The announcement to fasten seatbelts interrupted my reverie as we began our descent into the Pittsburgh airport. I gazed out the window, mesmerized by the carpet of green foliage that flowed underneath us gradually giving way to signs of suburbia. As we made the usual approach over the North Hills, I spotted the malls of McKnight Road surrounded by seas of paved parking lots, including the sight of TGI Friday's near the small office complex. Soon I picked out my 1830s stone farmhouse next to a bridge near the Parkway North. I loved seeing my house from the air, because it thrilled me to actually see that my home was still standing and to know I'd be there shortly.

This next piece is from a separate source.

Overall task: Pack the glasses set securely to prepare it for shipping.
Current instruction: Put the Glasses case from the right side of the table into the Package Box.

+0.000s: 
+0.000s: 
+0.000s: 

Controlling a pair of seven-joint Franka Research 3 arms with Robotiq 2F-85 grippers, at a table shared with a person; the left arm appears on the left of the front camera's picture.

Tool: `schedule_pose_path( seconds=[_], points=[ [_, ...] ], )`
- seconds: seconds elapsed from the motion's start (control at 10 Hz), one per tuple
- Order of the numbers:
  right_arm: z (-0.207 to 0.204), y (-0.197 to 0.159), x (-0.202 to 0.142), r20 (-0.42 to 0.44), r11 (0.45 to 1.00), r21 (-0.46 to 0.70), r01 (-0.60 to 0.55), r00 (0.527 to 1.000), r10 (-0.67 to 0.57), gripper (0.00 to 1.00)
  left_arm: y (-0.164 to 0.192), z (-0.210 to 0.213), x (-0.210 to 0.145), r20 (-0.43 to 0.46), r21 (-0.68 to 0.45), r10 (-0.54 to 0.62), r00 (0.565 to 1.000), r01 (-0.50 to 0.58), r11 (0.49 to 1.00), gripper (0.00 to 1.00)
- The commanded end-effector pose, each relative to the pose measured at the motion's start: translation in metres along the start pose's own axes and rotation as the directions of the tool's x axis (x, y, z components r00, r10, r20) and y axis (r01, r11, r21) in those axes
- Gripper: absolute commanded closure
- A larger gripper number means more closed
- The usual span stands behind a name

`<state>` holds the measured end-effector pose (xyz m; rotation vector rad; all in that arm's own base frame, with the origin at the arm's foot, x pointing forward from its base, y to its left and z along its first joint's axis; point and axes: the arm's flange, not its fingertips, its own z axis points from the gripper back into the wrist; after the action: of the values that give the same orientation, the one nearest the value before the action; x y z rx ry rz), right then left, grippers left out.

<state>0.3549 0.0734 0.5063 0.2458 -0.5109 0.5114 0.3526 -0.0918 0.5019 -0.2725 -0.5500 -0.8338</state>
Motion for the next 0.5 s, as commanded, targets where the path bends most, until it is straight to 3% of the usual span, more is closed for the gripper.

After retrieving my luggage I passed through customs and even got a “welcome home” from the inspector there, just before reuniting with my family. On the way home, a rainstorm combined with heavy traffic led me to take the back route—another true hometown tradition, the advantage of having multiple ways to get from one place to another. I marveled at the usual road signs, reveling that I could read them in measured miles, not kilometers. No signs stating in Arabic and in English, Speeding leads to prison or death in ominous lettering, no roundabout warnings, no overhead exit signs in incomprehensible Arabic, just familiar green signs with white lettering with English exit names to mark my path home.

As I told my travels to my family, the road weaved along the ridge tops before plummeting down into a valley to meander along the small creek at the bottom. Brown dirt that tracked onto the blacktop road showed where new construction was going in, while a few blocks further older homes right up against the street showed that this pathway had once been much quieter and narrower. After turns so sharp that I looked out the side window to see oncoming traffic, and a steep uphill and downhill twist, it was time to cross one of the rivers. My young daughter piped up that this was the stretch of river where I'd water-skied years before, which proved my wife's point that I had been repeating this statement far too often. “It's tradition,” I said as we crossed the bridge whose architectural design gave homage to its creakier and less sturdy predecessor.

The rain stopped and the sun peeked through the disappearing clouds as we headed towards home through the different neighborhoods. Here were stately old homes with towering trees whose dense leaf canopy cast the road into green shadow. There were smaller, darker homes pressed against each other like a tired old couple propping each other up on a rambling walk. Finally, we passed the stretch of eateries which included the ubiquitous Eat'n Park, where a zig and a zag put us on a steep brick street, the car tires rumbling and grumbling as they climbed the worn surface. The high school football field slid past our windows, deserted now, just slumbering until the action of fall Friday nights under the lights could resume. Past the churches of varying faiths we went, climbing upward through the various lights and intersections, until we rounded a curve and saw the stone walls of the house peeking over the bushes and small trees. It was but a moment to pull into the driveway, to unload my bags and drag everything to the door. How satisfying it was to hear the snick of the key entering the lock, and feel the bolt release and know that the wide door was now open. Twenty-four hours after leaving the hotel, I was home. Home, where family and friends, history and tradition, terrain and topography, all mixed together and made me proud to proclaim the world over that I am from Pittsburgh.